Zana aussi m’a parlé de leur grand-mère, de Bukurie et d’Emin, comment elle avait été toujours présente, tant qu’elle avait pu. Sa grand-mère se confiait à elle, même alors qu’elle n’était qu’une enfant. Elle était l’aînée et puis elle était une fille. Zana me racontait « De temps à autre, elle n’en pouvait plus. Son dos lui arrachait des sanglots. Silencieuse, elle quittait la chambre. Elle disait mes heures. Du café réchauffé faisait son affaire.

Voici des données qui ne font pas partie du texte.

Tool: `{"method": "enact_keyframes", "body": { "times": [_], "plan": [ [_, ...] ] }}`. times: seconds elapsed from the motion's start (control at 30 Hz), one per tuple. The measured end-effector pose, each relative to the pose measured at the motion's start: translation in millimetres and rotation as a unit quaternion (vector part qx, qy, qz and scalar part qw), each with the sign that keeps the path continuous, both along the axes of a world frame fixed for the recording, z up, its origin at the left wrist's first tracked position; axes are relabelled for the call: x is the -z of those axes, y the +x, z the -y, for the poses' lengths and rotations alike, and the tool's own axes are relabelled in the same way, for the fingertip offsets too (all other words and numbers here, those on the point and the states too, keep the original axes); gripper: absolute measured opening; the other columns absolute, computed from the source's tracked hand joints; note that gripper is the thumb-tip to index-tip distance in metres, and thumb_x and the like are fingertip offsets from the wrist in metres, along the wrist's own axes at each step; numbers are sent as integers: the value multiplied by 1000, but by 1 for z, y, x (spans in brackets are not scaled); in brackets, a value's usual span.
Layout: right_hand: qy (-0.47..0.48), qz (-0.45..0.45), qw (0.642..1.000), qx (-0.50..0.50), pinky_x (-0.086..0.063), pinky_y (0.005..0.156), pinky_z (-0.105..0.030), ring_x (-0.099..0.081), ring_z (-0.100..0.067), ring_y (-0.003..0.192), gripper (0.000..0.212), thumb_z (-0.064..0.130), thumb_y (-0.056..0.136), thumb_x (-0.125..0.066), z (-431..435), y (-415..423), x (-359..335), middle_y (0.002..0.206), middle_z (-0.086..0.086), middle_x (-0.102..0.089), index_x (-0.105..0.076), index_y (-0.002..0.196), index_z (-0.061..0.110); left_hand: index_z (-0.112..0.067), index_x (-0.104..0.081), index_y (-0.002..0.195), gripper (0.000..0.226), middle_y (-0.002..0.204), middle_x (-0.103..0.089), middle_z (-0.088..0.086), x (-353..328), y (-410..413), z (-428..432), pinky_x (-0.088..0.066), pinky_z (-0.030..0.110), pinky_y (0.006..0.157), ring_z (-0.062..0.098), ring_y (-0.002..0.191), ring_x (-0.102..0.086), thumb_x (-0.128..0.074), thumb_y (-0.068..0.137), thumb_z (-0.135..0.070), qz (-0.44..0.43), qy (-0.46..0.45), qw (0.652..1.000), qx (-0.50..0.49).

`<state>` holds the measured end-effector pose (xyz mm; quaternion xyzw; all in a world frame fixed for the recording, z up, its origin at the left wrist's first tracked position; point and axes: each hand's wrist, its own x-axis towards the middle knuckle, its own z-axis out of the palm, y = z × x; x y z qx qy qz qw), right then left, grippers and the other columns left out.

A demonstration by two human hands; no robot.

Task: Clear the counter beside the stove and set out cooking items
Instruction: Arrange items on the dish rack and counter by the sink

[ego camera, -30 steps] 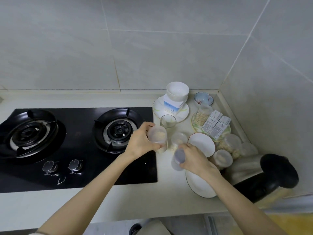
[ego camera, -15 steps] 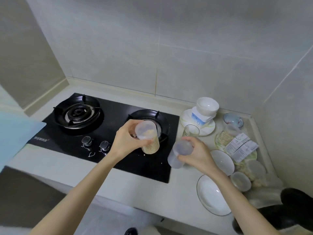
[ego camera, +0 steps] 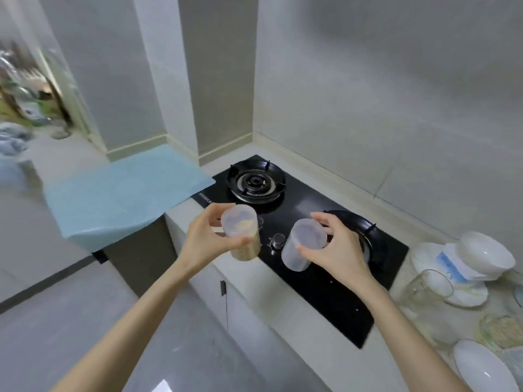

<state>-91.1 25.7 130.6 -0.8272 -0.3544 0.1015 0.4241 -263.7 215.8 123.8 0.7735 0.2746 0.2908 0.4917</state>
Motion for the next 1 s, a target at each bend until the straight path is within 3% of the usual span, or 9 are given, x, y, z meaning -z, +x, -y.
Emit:
{"method": "enact_keyframes", "body": {
  "times": [0.17,0.4,0.53,0.67,0.77,0.93,1.0],
  "plan": [
    [16,-1,995,-95,-51,89,-27,-58,-1,105,68,32,64,-85,-92,-64,-8,113,18,-63,-57,125,30,-35,-58,110,63,107,-64,-21,4,-104,-56,-50,12,73,-5,96,-61,-92,57,-29,5,1,994,-107],
    [30,-3,974,-225,-43,86,-21,-55,-6,110,72,31,65,-84,-228,-201,-16,117,14,-59,-53,130,28,-28,-58,117,66,106,-59,-27,-6,-275,-130,-45,3,65,-11,93,-56,-90,60,-26,3,10,971,-238],
    [44,2,955,-292,-49,88,-29,-56,-10,107,71,34,63,-85,-298,-285,-15,115,14,-59,-55,127,28,-28,-60,117,65,110,-61,-19,-8,-362,-161,-44,3,65,-6,95,-57,-90,59,-25,-1,10,952,-305],
    [49,-3,928,-369,-47,79,-18,-55,-9,107,69,31,66,-85,-362,-364,-14,116,12,-58,-54,127,27,-25,-62,118,65,109,-62,-15,-8,-441,-185,-42,1,66,-7,94,-57,-90,60,-19,3,3,924,-382],
    [58,-11,905,-422,-49,81,-22,-55,-10,106,67,28,65,-85,-409,-420,-11,115,11,-59,-54,124,27,-25,-62,118,66,110,-62,-15,-5,-496,-205,-42,0,65,-5,97,-57,-90,59,-19,6,-2,899,-438],
    [69,-17,871,-487,-49,75,-13,-55,-3,102,61,27,64,-84,-487,-505,-6,110,16,-60,-55,118,32,-27,-62,118,67,109,-62,-19,-3,-580,-243,-41,-1,66,-9,96,-56,-91,58,-23,6,-1,853,-522],
    [74,-26,858,-508,-50,79,-17,-55,-3,101,61,25,64,-84,-522,-541,-4,107,17,-60,-56,117,31,-27,-62,117,66,109,-61,-20,-4,-613,-264,-40,-2,65,-7,97,-56,-91,58,-23,3,8,837,-547]
  ]
}}
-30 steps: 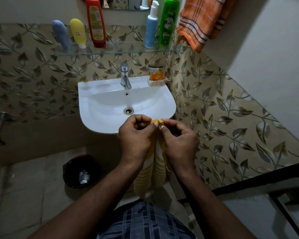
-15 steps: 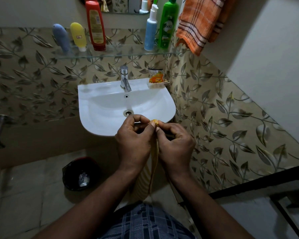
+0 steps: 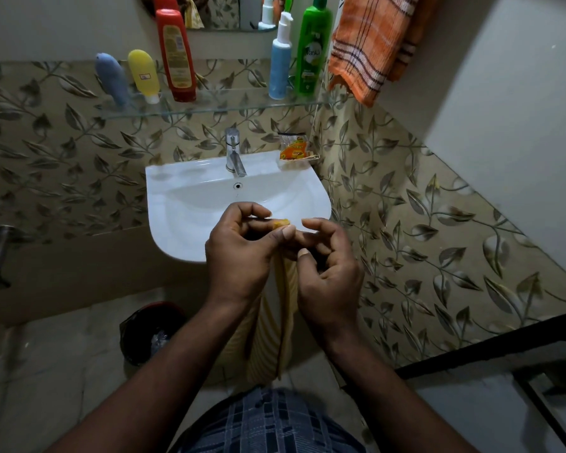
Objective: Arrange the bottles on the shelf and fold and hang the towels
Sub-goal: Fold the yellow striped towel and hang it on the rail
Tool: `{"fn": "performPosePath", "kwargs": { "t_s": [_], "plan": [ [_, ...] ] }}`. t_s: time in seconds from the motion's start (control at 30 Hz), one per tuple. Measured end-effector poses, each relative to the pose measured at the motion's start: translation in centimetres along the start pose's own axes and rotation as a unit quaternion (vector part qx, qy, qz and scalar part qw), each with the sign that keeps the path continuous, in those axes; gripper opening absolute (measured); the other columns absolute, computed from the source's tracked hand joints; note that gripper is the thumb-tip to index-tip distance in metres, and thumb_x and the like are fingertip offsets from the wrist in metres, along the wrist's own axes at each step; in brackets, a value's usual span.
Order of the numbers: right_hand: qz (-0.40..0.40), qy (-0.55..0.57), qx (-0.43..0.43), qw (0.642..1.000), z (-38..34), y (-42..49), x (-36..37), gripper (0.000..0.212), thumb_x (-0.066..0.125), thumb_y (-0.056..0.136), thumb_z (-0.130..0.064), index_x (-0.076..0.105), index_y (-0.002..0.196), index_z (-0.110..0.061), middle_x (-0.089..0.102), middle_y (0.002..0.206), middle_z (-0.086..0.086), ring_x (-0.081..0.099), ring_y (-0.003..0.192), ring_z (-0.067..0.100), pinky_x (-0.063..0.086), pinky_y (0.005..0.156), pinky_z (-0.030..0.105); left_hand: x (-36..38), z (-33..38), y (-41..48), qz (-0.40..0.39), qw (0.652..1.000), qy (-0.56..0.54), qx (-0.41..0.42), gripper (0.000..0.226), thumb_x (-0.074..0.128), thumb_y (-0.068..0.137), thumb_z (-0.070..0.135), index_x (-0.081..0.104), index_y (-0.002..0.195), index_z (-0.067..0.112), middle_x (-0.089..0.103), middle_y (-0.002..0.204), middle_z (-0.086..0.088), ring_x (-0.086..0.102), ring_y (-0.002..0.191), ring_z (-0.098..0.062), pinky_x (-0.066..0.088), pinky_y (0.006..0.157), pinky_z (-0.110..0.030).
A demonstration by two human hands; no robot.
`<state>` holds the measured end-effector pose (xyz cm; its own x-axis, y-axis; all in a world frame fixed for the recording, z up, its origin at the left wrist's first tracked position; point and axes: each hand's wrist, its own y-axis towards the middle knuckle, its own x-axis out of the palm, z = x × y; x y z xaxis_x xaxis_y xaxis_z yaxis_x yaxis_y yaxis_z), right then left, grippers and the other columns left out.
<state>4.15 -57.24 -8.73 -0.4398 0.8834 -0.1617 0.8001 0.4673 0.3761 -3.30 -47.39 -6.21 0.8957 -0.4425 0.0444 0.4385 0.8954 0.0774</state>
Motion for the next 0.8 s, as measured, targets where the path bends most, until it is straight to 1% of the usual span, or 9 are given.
{"fn": "performPosePath", "kwargs": {
  "t_s": [0.1,0.17,0.23,0.3,0.4,0.5,0.63,0.73,0.8],
  "plan": [
    [-0.075,0.036,0.027,0.996,0.0,1.0,-0.6,0.033,0.060,0.092,-0.013,0.060,0.120,-0.032,0.080,0.104,-0.008,0.077,0.099,0.012,0.063,0.082,0.051,-0.6,0.3,1.2,-0.030,0.998,0.046,0.043,0.029,0.083,0.086,0.007,0.065,0.105,0.016,0.078,0.090,-0.003,0.078,0.088,-0.015,0.064,0.085,-0.043],
    [-0.077,0.041,0.011,0.996,-0.2,2.2,-1.5,0.028,0.064,0.095,-0.011,0.063,0.118,-0.027,0.080,0.103,-0.004,0.077,0.100,0.011,0.064,0.084,0.048,-1.2,0.5,2.0,-0.064,0.993,0.062,0.076,0.029,0.081,0.088,0.008,0.064,0.106,0.022,0.076,0.093,-0.004,0.076,0.092,-0.018,0.063,0.087,-0.047],
    [-0.030,-0.023,-0.018,0.999,0.2,3.9,-3.1,0.020,0.073,0.094,-0.012,0.069,0.112,-0.020,0.078,0.101,-0.008,0.075,0.096,0.005,0.064,0.082,0.040,-2.0,1.0,2.9,-0.108,0.987,0.066,0.100,0.029,0.079,0.090,0.009,0.064,0.107,0.025,0.074,0.093,-0.003,0.074,0.093,-0.019,0.062,0.089,-0.048],
    [-0.035,-0.094,-0.026,0.995,0.9,5.6,-4.7,0.022,0.080,0.087,-0.027,0.072,0.108,-0.022,0.075,0.107,-0.015,0.071,0.099,0.006,0.061,0.084,0.042,-2.7,1.8,3.6,-0.159,0.980,0.045,0.111,0.026,0.076,0.090,0.010,0.064,0.110,0.022,0.073,0.093,-0.002,0.073,0.093,-0.019,0.062,0.090,-0.045],
    [-0.177,-0.167,-0.092,0.966,1.4,7.2,-5.5,0.032,0.082,0.080,-0.042,0.075,0.108,-0.029,0.070,0.128,-0.016,0.061,0.125,0.007,0.051,0.103,0.046,-3.1,3.1,4.5,-0.216,0.969,0.012,0.122,0.027,0.071,0.089,0.009,0.063,0.112,0.020,0.071,0.097,-0.002,0.070,0.094,-0.017,0.060,0.088,-0.036],
    [-0.288,-0.140,-0.117,0.940,0.9,7.5,-4.4,0.031,0.087,0.080,-0.033,0.075,0.107,-0.026,0.067,0.135,-0.012,0.056,0.134,0.009,0.049,0.107,0.045,-2.7,3.9,4.8,-0.248,0.959,0.000,0.137,0.027,0.066,0.091,0.005,0.059,0.114,0.018,0.067,0.098,-0.001,0.066,0.094,-0.016,0.058,0.086,-0.035],
    [-0.308,-0.073,-0.085,0.945,0.3,7.6,-4.0,0.032,0.085,0.081,-0.041,0.072,0.100,-0.019,0.072,0.118,-0.010,0.065,0.119,0.011,0.053,0.103,0.044,-3.0,4.5,5.0,-0.253,0.957,-0.016,0.143,0.026,0.063,0.092,0.003,0.055,0.112,0.018,0.062,0.101,-0.007,0.064,0.096,-0.016,0.057,0.086,-0.031],
    [-0.327,-0.060,-0.029,0.943,0.1,7.7,-4.3,0.035,0.082,0.081,-0.047,0.069,0.096,-0.018,0.072,0.093,-0.003,0.069,0.090,0.013,0.060,0.084,0.044,-3.6,4.9,5.2,-0.261,0.955,-0.038,0.139,0.026,0.061,0.093,0.001,0.053,0.110,0.018,0.064,0.101,-0.005,0.064,0.097,-0.017,0.057,0.087,-0.030],
    [-0.336,-0.050,-0.013,0.941,0.2,7.7,-4.3,0.036,0.084,0.079,-0.045,0.068,0.099,-0.019,0.071,0.088,0.001,0.068,0.083,0.021,0.060,0.078,0.042,-3.9,5.2,5.2,-0.271,0.951,-0.049,0.144,0.026,0.059,0.094,-0.001,0.053,0.110,0.018,0.066,0.100,-0.001,0.063,0.099,-0.019,0.056,0.088,-0.031]
  ]
}}
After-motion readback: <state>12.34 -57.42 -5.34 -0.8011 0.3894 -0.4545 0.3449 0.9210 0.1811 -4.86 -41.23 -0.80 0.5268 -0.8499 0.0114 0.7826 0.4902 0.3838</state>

Elle s’emparait du dictionnaire et elle lisait. La lumière devenait plus douce, les heures filaient, Bukurie éteignait la suspension. C’était le moment que choisissait Emin pour gémir. Le rituel démarrait, dès les premières heures de la journée. Comme au premier jour Bukurie le retournait, elle lui massait le dos. Le murmure de l’enfant se confondait avec celui de sa grand-mère et ils se rendormaient au petit jour. D’emblée, Lina avait su qu’elle attendait un fils. Emin serait ce fils, le fils enfermé. La bouillie coulait de la bouche non synchronisée, les bras ébauchaient des cercles mystérieux, le tintement d’un bâton en bois au cours de la sieste et le gosse s’illuminait. » Les soins de sa grand-mère avaient empêché son frère d’être tout à fait idiot. Il en était resté une bizarrerie, un adolescent buté et silencieux. Sa mère Lina n’avait pas supporté, elle avait sombré de tant de malchances, elle résidait depuis plusieurs années à l’hôpital.